In some cases, the polar equation of the rose curve is given as r=aCos[n θ]. Although ResourceFunction["RoseCurveProperties"] does not have the option to switch between forms, the cosine form is equivalent to rotating the sine form by 90 degrees counterclockwise.
The amplitude a can be any real value, whereas the angle coefficient n must be a nonzero rational.
For the purposes of this function, a "petal" of a rose curve is defined as a minimal (possibly self-intersecting) segment of the curve that starts and ends at the origin and does not pass through the origin otherwise.
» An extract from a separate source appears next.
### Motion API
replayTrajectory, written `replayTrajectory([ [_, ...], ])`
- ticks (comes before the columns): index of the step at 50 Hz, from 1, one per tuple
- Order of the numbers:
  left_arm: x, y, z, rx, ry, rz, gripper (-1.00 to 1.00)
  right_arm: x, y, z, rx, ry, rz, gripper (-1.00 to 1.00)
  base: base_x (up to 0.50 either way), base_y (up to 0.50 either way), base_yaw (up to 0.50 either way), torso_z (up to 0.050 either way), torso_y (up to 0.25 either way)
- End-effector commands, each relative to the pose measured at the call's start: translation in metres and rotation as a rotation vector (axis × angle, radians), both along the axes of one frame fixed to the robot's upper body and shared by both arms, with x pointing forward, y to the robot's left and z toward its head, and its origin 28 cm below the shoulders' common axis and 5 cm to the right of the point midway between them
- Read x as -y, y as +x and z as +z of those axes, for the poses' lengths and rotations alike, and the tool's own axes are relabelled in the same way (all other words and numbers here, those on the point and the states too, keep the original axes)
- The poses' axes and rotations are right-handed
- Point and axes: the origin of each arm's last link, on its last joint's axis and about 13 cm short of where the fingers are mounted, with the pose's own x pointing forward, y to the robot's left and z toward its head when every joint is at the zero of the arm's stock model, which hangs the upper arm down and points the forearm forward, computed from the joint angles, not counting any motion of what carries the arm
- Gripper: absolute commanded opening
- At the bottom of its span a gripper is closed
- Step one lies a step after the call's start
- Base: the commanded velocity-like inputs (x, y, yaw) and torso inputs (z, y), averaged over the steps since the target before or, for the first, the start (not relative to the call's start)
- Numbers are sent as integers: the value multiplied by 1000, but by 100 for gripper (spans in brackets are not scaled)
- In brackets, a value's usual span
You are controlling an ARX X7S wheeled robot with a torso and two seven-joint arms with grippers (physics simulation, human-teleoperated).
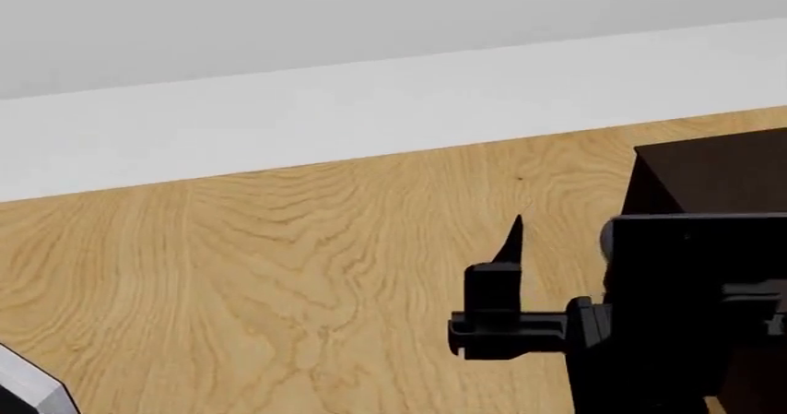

"TotalArea" refers to an area calculated by integration, which counts overlapped sections multiple times. By contrast, "SurfaceArea" counts each selected area once.
The following values of prop are supported for both integer and rational values of n:
| "Equation" | equation of the rose curve |
| "Plot" | plot of the rose curve |
| "PetalPlot" | plot of a single petal |
| "PetalCount" | number of petals |
| "PetalTotalAreaFormula" | formula for the total area of a single petal |
| "PetalTotalArea" | total area of a single petal |
| "InactiveTotalAreaIntegral" | inactive double integral for the total area of the rose curve |
| "InactiveTotalAreaSingleIntegral" | inactive single integral for the total area of the rose curve |
| "TotalAreaFormula" | formula for the total area of a rose curve (for rational n, rewrite n as the reduced fraction p/q) |
| "TotalArea" | total area of the rose curve |
| "TotalAreaPlot" | plot of the rose curve where darker hues correspond to overlapped sections |
| "PetalArcLength" | arc length of a single petal |
| "ArcLength" | arc length of the rose curve over one full period |
| "IntersectionCount" | number of times the rose curve self-intersects |
| "ClosedDomain" | interval of angles where the rose curve makes a complete cycle |
| All | all properties associated with the given value of n |
The following values of prop are intended for rational values of n but can be called for integer values of n as well:
| "PetalSurfaceAreaFormula" | formula for the surface area of a single petal |
| "PetalSurfaceArea" | surface area of a single petal |
| "InactiveSurfaceAreaIntegral" | inactive double integral for the surface area of the rose curve |
| "InactiveSurfaceAreaSingleIntegral" | inactive single integral for the surface area of the rose curve |
| "SurfaceAreaFormula" | formula for the surface area of the rose curve (n is expressed as the reduced fraction p/q) |
| "SurfaceArea" | surface area of the rose curve |
| "OuterCurveEquation" | piecewise function for the outline of the rose curve |
| "OuterCurvePlot" | plot of the outline of the rose curve |
Multiple values of prop can be specified using a list.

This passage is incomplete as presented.